WHAT IS BEING ASKED —
Copy out each line of the data below in which "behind" appears.

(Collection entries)
● ● ● ● ●

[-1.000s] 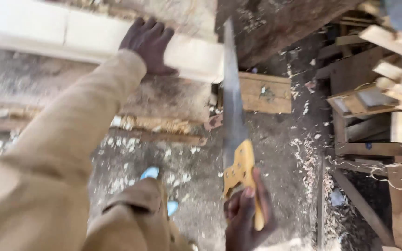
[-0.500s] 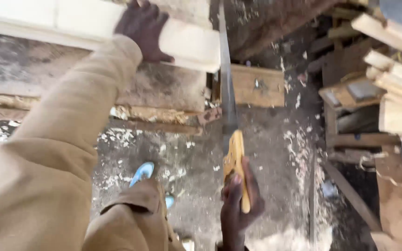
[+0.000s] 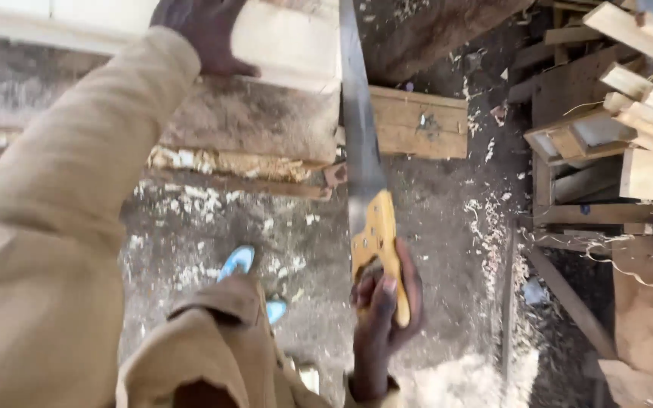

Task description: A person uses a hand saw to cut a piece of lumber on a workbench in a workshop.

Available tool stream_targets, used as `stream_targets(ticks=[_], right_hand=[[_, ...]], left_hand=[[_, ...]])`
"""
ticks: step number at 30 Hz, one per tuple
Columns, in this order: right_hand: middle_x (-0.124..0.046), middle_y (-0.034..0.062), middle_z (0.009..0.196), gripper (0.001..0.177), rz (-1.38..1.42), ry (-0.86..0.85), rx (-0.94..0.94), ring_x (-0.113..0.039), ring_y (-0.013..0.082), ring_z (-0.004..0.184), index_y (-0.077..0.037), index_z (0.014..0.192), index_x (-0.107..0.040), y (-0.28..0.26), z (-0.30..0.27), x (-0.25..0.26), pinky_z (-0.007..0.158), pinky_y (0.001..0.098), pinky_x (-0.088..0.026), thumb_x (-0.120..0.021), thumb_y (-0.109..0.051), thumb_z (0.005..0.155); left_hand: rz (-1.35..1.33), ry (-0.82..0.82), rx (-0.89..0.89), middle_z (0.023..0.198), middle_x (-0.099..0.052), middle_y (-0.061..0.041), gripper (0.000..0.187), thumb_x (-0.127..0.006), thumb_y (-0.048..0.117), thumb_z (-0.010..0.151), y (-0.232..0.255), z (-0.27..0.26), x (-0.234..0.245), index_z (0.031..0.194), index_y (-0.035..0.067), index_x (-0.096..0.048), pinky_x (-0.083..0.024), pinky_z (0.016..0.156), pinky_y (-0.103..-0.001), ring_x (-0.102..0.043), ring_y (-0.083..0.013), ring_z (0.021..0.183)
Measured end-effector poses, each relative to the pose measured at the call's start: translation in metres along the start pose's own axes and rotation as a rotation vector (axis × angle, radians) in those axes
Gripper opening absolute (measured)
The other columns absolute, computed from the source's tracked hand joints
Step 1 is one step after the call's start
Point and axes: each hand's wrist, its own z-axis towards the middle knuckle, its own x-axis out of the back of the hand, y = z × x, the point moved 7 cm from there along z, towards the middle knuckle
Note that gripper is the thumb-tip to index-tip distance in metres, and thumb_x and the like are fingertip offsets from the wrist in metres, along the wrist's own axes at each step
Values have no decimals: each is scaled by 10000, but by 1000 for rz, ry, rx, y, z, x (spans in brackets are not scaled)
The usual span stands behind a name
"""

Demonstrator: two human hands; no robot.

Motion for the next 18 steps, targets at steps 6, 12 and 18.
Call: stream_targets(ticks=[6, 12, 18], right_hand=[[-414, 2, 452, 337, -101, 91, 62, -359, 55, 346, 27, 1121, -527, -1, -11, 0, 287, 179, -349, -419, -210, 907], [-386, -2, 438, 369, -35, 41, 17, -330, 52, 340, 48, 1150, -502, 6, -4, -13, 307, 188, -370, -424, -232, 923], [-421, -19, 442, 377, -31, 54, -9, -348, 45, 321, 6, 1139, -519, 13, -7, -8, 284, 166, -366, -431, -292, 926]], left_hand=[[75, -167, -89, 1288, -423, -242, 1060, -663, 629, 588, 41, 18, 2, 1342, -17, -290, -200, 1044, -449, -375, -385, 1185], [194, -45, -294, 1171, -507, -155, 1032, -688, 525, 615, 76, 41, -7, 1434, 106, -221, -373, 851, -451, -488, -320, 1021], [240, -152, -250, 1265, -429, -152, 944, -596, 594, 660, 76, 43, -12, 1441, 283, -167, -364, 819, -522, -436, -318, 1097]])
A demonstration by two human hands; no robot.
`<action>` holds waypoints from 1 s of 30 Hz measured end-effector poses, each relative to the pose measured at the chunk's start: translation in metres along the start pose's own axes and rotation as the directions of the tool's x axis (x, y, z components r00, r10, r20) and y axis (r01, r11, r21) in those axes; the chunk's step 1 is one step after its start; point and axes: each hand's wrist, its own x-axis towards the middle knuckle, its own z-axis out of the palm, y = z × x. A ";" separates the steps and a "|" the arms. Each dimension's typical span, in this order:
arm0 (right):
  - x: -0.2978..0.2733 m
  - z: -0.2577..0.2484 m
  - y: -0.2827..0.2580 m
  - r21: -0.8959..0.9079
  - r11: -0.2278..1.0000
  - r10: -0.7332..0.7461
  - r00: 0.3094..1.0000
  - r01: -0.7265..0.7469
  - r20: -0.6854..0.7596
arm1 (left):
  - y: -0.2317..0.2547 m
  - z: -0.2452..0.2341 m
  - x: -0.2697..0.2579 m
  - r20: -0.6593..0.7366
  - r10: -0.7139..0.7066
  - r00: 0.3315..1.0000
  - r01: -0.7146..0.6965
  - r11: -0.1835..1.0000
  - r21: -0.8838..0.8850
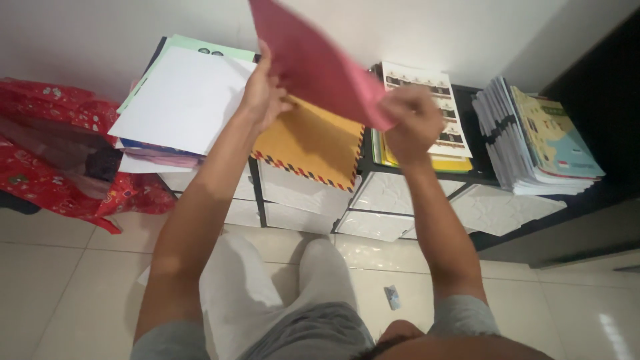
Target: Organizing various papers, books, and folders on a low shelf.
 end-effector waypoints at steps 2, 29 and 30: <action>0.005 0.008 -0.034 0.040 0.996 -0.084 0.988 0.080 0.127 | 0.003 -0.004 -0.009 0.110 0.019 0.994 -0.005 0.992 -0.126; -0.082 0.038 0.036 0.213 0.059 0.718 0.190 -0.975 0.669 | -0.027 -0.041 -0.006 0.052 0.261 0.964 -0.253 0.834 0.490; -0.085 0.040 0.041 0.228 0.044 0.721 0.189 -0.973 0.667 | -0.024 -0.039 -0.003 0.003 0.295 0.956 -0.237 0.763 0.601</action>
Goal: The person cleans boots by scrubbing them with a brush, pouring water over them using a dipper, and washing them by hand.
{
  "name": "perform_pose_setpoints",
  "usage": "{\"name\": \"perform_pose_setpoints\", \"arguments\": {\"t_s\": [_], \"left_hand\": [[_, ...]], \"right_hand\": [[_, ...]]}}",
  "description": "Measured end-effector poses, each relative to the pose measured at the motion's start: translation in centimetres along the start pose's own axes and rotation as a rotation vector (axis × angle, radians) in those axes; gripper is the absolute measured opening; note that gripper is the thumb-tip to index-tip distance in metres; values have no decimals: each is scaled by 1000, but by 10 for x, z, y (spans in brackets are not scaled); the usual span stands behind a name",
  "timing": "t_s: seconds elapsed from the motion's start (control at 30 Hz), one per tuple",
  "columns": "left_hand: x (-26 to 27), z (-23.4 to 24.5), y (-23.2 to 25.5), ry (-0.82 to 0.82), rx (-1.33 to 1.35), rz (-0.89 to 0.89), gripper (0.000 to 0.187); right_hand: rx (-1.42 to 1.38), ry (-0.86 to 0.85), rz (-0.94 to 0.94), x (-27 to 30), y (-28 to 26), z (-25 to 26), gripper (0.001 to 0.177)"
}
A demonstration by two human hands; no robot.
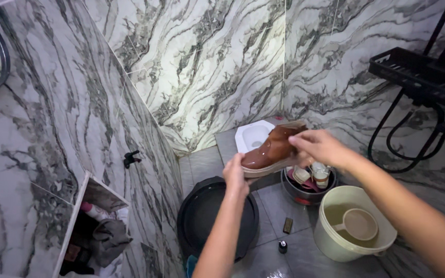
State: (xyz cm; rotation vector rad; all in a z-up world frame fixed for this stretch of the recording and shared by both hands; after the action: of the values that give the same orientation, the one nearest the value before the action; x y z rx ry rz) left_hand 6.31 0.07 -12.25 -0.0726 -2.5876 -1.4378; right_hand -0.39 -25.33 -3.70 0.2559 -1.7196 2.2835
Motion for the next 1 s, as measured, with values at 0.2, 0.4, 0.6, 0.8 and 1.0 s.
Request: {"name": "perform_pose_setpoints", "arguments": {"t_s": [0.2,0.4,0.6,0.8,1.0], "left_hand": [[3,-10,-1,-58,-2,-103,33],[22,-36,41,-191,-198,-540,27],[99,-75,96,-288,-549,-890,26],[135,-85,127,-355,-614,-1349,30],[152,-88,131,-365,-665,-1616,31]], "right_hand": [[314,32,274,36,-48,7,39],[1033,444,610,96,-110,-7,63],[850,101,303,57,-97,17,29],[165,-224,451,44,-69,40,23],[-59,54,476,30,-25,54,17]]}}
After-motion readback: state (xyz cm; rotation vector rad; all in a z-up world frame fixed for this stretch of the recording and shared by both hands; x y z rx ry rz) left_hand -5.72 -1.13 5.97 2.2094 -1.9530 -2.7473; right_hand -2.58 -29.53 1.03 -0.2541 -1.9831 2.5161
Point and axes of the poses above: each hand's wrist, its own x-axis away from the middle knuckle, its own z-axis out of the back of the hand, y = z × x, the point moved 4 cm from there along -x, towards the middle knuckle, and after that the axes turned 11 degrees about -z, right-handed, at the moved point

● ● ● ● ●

TASK SOLUTION —
The usual span stands behind a name
  "description": "Measured end-effector poses, each relative to the pose measured at the motion's start: translation in centimetres along the start pose's own axes and rotation as a rotation vector (axis × angle, radians) in those axes; gripper is the absolute measured opening; note that gripper is the thumb-tip to index-tip distance in metres; values have no decimals: each is scaled by 1000, but by 10 for x, z, y (spans in brackets are not scaled); the usual span stands behind a name",

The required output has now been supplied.